Para Edilza Faustino, do Sinpol, as análises deveriam ser mais criteriosas. “Não há como questionar um norma criada, mas ela deveria ser feita com mais critério, até para não desperdiçar todo um trabalho feito à base de procedimentos em flagrante e tipificação de crimes. É claro que cada caso é único, mas a gente considera muito alto o número de prisões que têm sido relaxadas com as audiências de custódia”, avalia. Taís Aires, presidente da Associação de Delegados de Polícia Civil (Adepol/RN) comenta que o alto número de liberdade provisória gera sensação de impunidade e ressalta que mudanças na legislação podem reduzir esse sentimento. 

“Quando uma pessoa comete um crime e é solta logo em seguida, passa uma sensação de impunidade, que é a grande mola propulsora da criminalidade. Então, embora a gente saiba que é o cumprimento de uma legislação e que existem casos de pessoas que realmente não não deveriam estar presas, fica essa sensação e isso fomenta o crime”, sublinha. Edilza Faustino, do Sinpol, corrobora do mesmo ponto de vista. “Esse sentimento de impunidade é razoável por conta do alto índice de violência que nós temos. Quando uma pessoa é vítima de um crime e vê aquele infrator ser liberado no dia seguinte, para ela, realmente, é uma sensação muito ruim”, diz.

“Liberdades com base na Lei”, diz advogado

Mesmo sem os dados do TJRN terem especificado se o número de liberdades concedidas dizem respeito às ocorrências que envolveram os ataques ao Estado, o presidente da Comissão da Advocacia Criminal da OAB/RN, Anesiano Oliveira, diz que definições relacionadas à questão que tenham passado pelo crivo da Justiça só podem ter sido decididas à luz da legislação penal. “Sem dúvida, a liberdade provisória consentida, no caso dos ataques, aconteceu com base na legislação”, atesta.

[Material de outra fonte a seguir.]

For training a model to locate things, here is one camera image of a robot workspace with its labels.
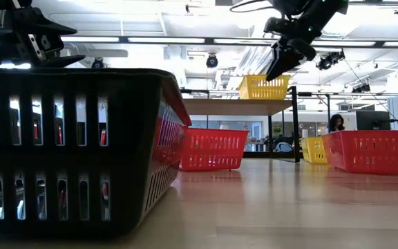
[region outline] dark hair
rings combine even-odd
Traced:
[[[337,123],[337,120],[339,120],[339,119],[342,120],[342,123],[339,127],[336,128],[336,123]],[[343,131],[345,129],[345,127],[343,127],[343,122],[344,122],[344,120],[340,114],[333,115],[330,120],[330,125],[328,126],[329,132],[333,132],[336,130]]]

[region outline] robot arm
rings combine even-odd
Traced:
[[[346,14],[348,0],[268,0],[283,16],[271,17],[264,32],[280,35],[272,45],[273,61],[267,71],[267,80],[273,80],[299,64],[311,61],[316,51],[311,43],[336,12]]]
[[[0,64],[30,63],[32,67],[65,67],[83,55],[60,57],[61,35],[76,30],[47,20],[32,0],[0,0]]]

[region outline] plastic basket
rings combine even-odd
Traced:
[[[20,145],[13,144],[13,95]],[[56,95],[64,99],[62,122]],[[41,122],[32,122],[33,96],[41,99]],[[79,96],[86,98],[84,144],[77,139]],[[108,105],[102,130],[99,96]],[[186,125],[176,80],[164,71],[0,70],[0,233],[131,231],[176,178]]]
[[[242,100],[284,100],[287,95],[289,75],[266,81],[265,75],[247,75],[239,87]]]
[[[238,169],[248,131],[188,128],[180,168],[184,171]]]
[[[398,131],[341,131],[323,136],[328,163],[352,173],[398,174]]]
[[[326,164],[322,138],[301,138],[303,158],[309,163]]]

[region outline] computer monitor
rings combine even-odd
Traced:
[[[385,111],[356,111],[357,130],[391,130],[390,114]]]

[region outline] black basket
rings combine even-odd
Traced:
[[[19,98],[19,136],[12,96]],[[41,122],[32,111],[35,96]],[[108,104],[101,135],[99,96]],[[0,70],[0,233],[131,231],[176,178],[188,125],[176,80],[164,71]]]

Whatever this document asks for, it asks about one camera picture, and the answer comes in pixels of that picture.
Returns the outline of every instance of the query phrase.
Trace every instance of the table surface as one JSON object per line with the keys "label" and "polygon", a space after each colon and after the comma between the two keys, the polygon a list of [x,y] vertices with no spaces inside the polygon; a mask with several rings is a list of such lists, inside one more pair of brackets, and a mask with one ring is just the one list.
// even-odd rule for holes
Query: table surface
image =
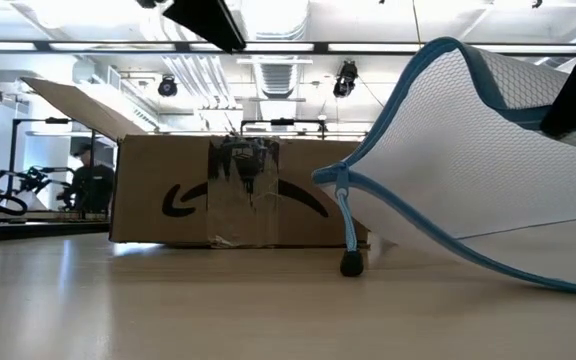
{"label": "table surface", "polygon": [[394,248],[0,242],[0,360],[576,359],[576,295]]}

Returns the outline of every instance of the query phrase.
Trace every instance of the fluorescent light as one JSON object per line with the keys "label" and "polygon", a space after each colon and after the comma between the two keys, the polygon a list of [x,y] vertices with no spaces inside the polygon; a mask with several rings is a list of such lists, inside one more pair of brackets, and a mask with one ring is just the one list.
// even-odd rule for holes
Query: fluorescent light
{"label": "fluorescent light", "polygon": [[52,136],[52,137],[90,137],[90,131],[26,131],[26,135],[30,136]]}
{"label": "fluorescent light", "polygon": [[312,51],[314,44],[305,43],[248,43],[244,51]]}
{"label": "fluorescent light", "polygon": [[[308,52],[315,48],[314,44],[310,43],[291,43],[291,42],[274,42],[274,43],[248,43],[246,46],[246,51],[269,51],[269,52]],[[192,51],[221,51],[218,47],[210,43],[200,43],[200,44],[190,44],[190,50]]]}
{"label": "fluorescent light", "polygon": [[59,43],[51,42],[50,47],[57,51],[174,51],[174,44],[157,43]]}
{"label": "fluorescent light", "polygon": [[240,65],[312,65],[311,59],[237,59],[237,64]]}
{"label": "fluorescent light", "polygon": [[522,54],[562,54],[576,53],[576,45],[473,45],[474,47],[494,53],[522,53]]}
{"label": "fluorescent light", "polygon": [[416,52],[418,44],[329,44],[331,52]]}
{"label": "fluorescent light", "polygon": [[35,44],[31,42],[0,42],[0,51],[35,51]]}
{"label": "fluorescent light", "polygon": [[285,98],[285,99],[267,99],[260,97],[248,98],[248,101],[252,102],[306,102],[306,98]]}

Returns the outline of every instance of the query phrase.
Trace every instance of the black smile logo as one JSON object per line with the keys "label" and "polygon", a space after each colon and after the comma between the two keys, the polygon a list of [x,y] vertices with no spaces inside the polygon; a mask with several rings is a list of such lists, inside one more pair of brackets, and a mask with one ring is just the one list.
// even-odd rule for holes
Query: black smile logo
{"label": "black smile logo", "polygon": [[[175,207],[175,199],[181,189],[181,185],[177,184],[168,190],[166,196],[164,197],[163,204],[161,206],[161,211],[164,215],[169,217],[185,217],[193,214],[196,211],[194,207]],[[308,206],[319,215],[324,218],[328,217],[328,211],[326,208],[317,200],[314,196],[308,193],[306,190],[300,188],[299,186],[279,179],[277,184],[277,192],[280,196],[289,197],[293,200],[299,201],[300,203]],[[190,200],[196,199],[200,196],[208,194],[208,183],[197,185],[192,189],[186,191],[180,198],[182,203],[186,203]]]}

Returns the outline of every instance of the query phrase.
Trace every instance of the ceiling light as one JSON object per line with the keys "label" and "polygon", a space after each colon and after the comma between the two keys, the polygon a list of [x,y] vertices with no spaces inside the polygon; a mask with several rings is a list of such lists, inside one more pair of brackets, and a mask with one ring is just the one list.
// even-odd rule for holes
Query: ceiling light
{"label": "ceiling light", "polygon": [[163,97],[177,95],[177,84],[175,84],[174,75],[164,75],[157,92]]}
{"label": "ceiling light", "polygon": [[31,42],[0,42],[0,51],[35,51],[35,44]]}
{"label": "ceiling light", "polygon": [[312,51],[315,48],[314,44],[309,43],[248,43],[244,51]]}
{"label": "ceiling light", "polygon": [[279,99],[269,99],[269,98],[260,98],[260,97],[251,97],[248,98],[248,101],[251,102],[306,102],[306,98],[279,98]]}
{"label": "ceiling light", "polygon": [[312,65],[311,59],[237,59],[237,64],[240,65]]}
{"label": "ceiling light", "polygon": [[331,52],[417,52],[419,44],[329,44]]}
{"label": "ceiling light", "polygon": [[572,56],[576,54],[576,45],[473,45],[474,47],[494,53],[520,54],[560,54]]}
{"label": "ceiling light", "polygon": [[339,74],[337,74],[337,80],[333,88],[333,95],[336,98],[344,98],[350,95],[350,93],[355,88],[355,80],[359,77],[357,72],[357,65],[354,61],[344,61]]}
{"label": "ceiling light", "polygon": [[174,44],[157,43],[118,43],[112,42],[51,42],[50,47],[56,51],[174,51]]}

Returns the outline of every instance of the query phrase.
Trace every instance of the ceiling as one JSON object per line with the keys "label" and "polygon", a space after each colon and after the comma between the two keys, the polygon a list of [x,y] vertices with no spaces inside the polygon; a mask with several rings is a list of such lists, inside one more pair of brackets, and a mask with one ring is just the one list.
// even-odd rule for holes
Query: ceiling
{"label": "ceiling", "polygon": [[[426,42],[451,36],[475,43],[576,42],[576,0],[543,0],[538,9],[531,8],[531,0],[415,0],[414,6],[413,0],[385,0],[385,4],[378,0],[231,0],[228,5],[245,28],[248,40],[264,39],[262,34],[268,33],[282,35],[277,29],[290,29],[294,26],[291,20],[298,22],[303,17],[303,31],[293,40]],[[148,21],[159,21],[155,18],[152,11],[141,9],[135,0],[0,0],[0,40],[150,41],[162,40],[161,36],[168,36],[163,40],[197,40],[186,29],[170,28],[167,20],[162,26],[168,26],[171,32],[155,38],[157,35],[148,30]],[[170,61],[159,55],[113,54],[89,60],[97,69],[112,66],[129,78],[122,82],[123,88],[130,87],[131,99],[147,107],[157,121],[173,128],[198,130],[206,128],[205,120],[267,119],[284,114],[299,119],[325,115],[330,122],[369,124],[410,60],[410,56],[353,56],[360,76],[357,86],[348,98],[336,99],[332,95],[334,77],[349,58],[312,56],[302,59],[311,64],[293,66],[293,91],[288,99],[259,102],[260,97],[265,99],[260,86],[268,78],[255,70],[263,66],[238,62],[244,58],[249,57],[220,55],[207,62],[186,57],[180,60],[181,70],[179,66],[171,69]],[[0,55],[0,71],[30,71],[50,80],[69,82],[73,64],[78,60],[81,58],[71,55]],[[545,61],[541,57],[522,60],[540,64]],[[565,60],[551,66],[564,64]],[[562,69],[569,71],[572,64],[562,65]],[[206,71],[201,71],[202,66],[206,66]],[[156,87],[161,75],[184,69],[190,80],[177,77],[177,96],[159,96]],[[203,80],[195,79],[194,88],[190,84],[193,70],[204,76]],[[234,99],[238,106],[198,110],[201,104],[221,95]]]}

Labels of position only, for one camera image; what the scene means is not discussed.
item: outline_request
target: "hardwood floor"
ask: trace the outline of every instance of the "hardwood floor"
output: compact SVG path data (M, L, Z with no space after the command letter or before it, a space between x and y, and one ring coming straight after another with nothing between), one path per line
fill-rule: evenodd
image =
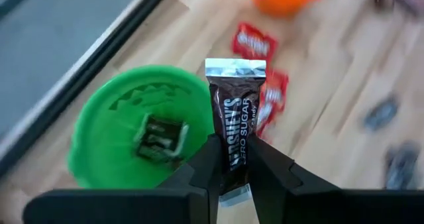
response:
M304 168L341 187L381 188L388 147L424 141L423 26L402 9L320 0L287 21L260 14L250 0L164 0L2 183L0 219L19 223L31 197L76 187L66 168L70 136L101 84L145 64L173 64L204 79L205 58L235 57L230 42L241 21L280 43L273 66L290 75L290 86L272 144ZM392 92L401 102L394 121L365 131L365 114ZM257 223L253 210L252 201L221 208L219 223Z

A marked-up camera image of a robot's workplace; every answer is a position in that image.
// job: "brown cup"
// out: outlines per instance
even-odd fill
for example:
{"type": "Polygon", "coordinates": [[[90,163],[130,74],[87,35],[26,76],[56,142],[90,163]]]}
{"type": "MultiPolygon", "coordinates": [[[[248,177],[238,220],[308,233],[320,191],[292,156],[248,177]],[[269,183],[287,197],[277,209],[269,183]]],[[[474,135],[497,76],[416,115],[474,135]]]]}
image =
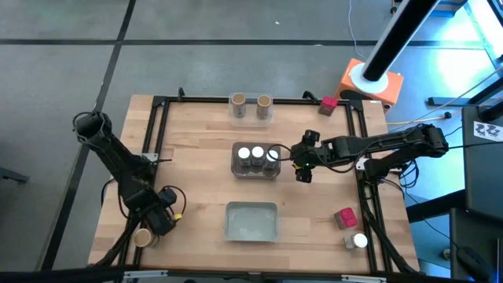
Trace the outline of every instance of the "brown cup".
{"type": "Polygon", "coordinates": [[[273,104],[273,98],[269,95],[261,95],[257,99],[257,117],[267,119],[270,115],[270,106],[273,104]]]}
{"type": "Polygon", "coordinates": [[[230,103],[233,105],[234,117],[243,118],[246,114],[246,97],[244,94],[233,94],[230,103]]]}

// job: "red cube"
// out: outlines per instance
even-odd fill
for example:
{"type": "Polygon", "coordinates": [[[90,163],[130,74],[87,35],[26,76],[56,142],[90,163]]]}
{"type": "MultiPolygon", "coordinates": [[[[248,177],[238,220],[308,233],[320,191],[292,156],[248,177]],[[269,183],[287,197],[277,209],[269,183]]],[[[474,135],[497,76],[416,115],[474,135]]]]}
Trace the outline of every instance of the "red cube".
{"type": "Polygon", "coordinates": [[[334,97],[323,97],[321,99],[320,108],[318,109],[318,113],[330,116],[333,113],[333,109],[337,107],[337,99],[334,97]]]}
{"type": "Polygon", "coordinates": [[[356,215],[354,215],[353,209],[351,208],[341,209],[334,215],[334,218],[336,219],[337,226],[342,230],[358,225],[356,215]]]}

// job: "black pole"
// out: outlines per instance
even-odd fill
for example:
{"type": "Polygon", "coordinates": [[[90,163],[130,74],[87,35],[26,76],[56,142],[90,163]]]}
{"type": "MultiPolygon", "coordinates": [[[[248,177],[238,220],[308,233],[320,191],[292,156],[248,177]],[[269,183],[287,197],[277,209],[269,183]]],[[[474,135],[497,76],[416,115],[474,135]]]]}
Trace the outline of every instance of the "black pole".
{"type": "Polygon", "coordinates": [[[439,0],[404,0],[377,42],[363,69],[363,77],[376,82],[390,68],[439,0]]]}

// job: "metal tray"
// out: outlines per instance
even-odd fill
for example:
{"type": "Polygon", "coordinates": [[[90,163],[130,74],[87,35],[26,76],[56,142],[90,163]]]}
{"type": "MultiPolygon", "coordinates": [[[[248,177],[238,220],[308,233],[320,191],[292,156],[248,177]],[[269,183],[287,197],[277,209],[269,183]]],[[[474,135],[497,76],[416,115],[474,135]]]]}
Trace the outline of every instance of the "metal tray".
{"type": "MultiPolygon", "coordinates": [[[[247,167],[242,167],[238,160],[237,160],[237,151],[242,148],[246,147],[250,149],[250,151],[256,147],[256,146],[261,146],[264,149],[264,152],[271,146],[273,145],[272,143],[263,143],[263,142],[235,142],[233,144],[233,149],[232,149],[232,155],[231,155],[231,161],[230,161],[230,170],[233,172],[233,174],[236,175],[238,178],[255,178],[255,179],[265,179],[265,180],[272,180],[276,178],[280,172],[281,172],[281,162],[278,161],[276,162],[276,167],[274,169],[265,169],[262,166],[247,166],[247,167]]],[[[281,158],[281,148],[279,146],[274,146],[272,148],[275,150],[278,154],[278,158],[281,158]]]]}
{"type": "Polygon", "coordinates": [[[226,207],[224,234],[228,241],[277,241],[277,205],[231,201],[226,207]]]}

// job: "wooden tabletop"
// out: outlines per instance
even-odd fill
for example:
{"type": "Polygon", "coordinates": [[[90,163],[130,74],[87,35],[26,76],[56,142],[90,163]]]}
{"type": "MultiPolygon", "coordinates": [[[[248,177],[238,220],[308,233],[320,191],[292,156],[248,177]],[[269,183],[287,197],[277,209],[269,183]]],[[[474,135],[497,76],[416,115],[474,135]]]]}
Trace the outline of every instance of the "wooden tabletop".
{"type": "MultiPolygon", "coordinates": [[[[134,95],[124,123],[121,141],[133,153],[140,153],[153,96],[134,95]]],[[[369,135],[387,132],[380,103],[364,101],[369,135]]],[[[144,268],[182,270],[239,270],[308,273],[365,274],[369,263],[365,249],[348,251],[345,235],[354,230],[340,230],[333,214],[353,208],[358,216],[357,230],[362,230],[361,211],[354,172],[336,174],[323,167],[313,170],[311,184],[296,181],[288,162],[273,181],[243,180],[230,171],[234,142],[273,142],[287,146],[300,142],[306,129],[321,133],[321,139],[348,135],[345,109],[336,108],[332,116],[322,116],[316,106],[275,105],[274,121],[267,128],[236,128],[227,116],[226,103],[170,103],[162,163],[156,188],[178,186],[187,195],[187,209],[177,226],[162,237],[155,248],[145,248],[144,268]],[[242,243],[224,239],[224,216],[230,201],[274,202],[280,216],[276,243],[242,243]]],[[[156,140],[152,136],[152,145],[156,140]]],[[[389,179],[398,181],[394,176],[389,179]]],[[[407,260],[418,270],[416,252],[402,193],[395,187],[379,185],[380,201],[387,235],[407,260]]],[[[182,199],[173,206],[182,209],[182,199]]],[[[119,212],[116,185],[109,186],[97,225],[89,262],[103,257],[122,233],[126,220],[119,212]]],[[[382,256],[374,236],[378,267],[382,256]]],[[[130,245],[128,263],[134,246],[130,245]]]]}

O advogado explica que, com a prisão em flagrante, o cidadão é acusado pela Polícia Militar e o caso é levado imediatamente para custódia, onde será analisado o delito, que tem uma previsão mínima e máxima de pena. “A lei diz que, em determinados crimes, para atingir a pena máxima, o cidadão tem o direito de responder em liberdade. Para as pessoas presas acusadas de  relação com os ataques, é preciso  observar do que elas estão sendo acusadas. A depender disso, se ela não é ré primária, não oferece risco à sociedade ou risco de fuga, tem o direito de responder em liberdade”, descreve Oliveira. Prisões em flagrante que não vão à audiência de custódia, segundo o advogado, são consideradas ilegais.

Para o juiz Ivan Lira, a audiência é a chance de se colocar clareza nos episódios de flagrantes. “Mas não concordo com a vulgarização de que todas as pessoas  conduzidas [em audiência], sejam inexoravelmente colocadas na rua. Deve haver um filtro. A polícia faz o papel dela e o juiz vai conferir se realmente a pessoa faz jus, pelos antecedentes, pela situação de não oferecer perigo para a sociedade, se ela pode ser posta em liberdade, seja de forma direta ou com condicionantes”, afirma o magistrado, que também é professor de Direito Penal da UFRN.

A superlotação nos presídios brasileiros também é uma das razões pelas quais a concessão de liberdade provisória se faz necessária, segundo Anesiano Oliveira, da OAB. “Fala-se que aqui há muita impunidade, mas nós somos um dos países do mundo com maior número de pessoas encarceradas. No Brasil, prende-se demais”, diz. Taís Aires, da Adepol rebate em parte. “Existe superlotação nos presídios, mas um problema muito maior é a impunidade. Diz-se que no Brasil há encarceramento em massa, só que, para a quantidade de crimes cometida, o número de prisões  é pequena”.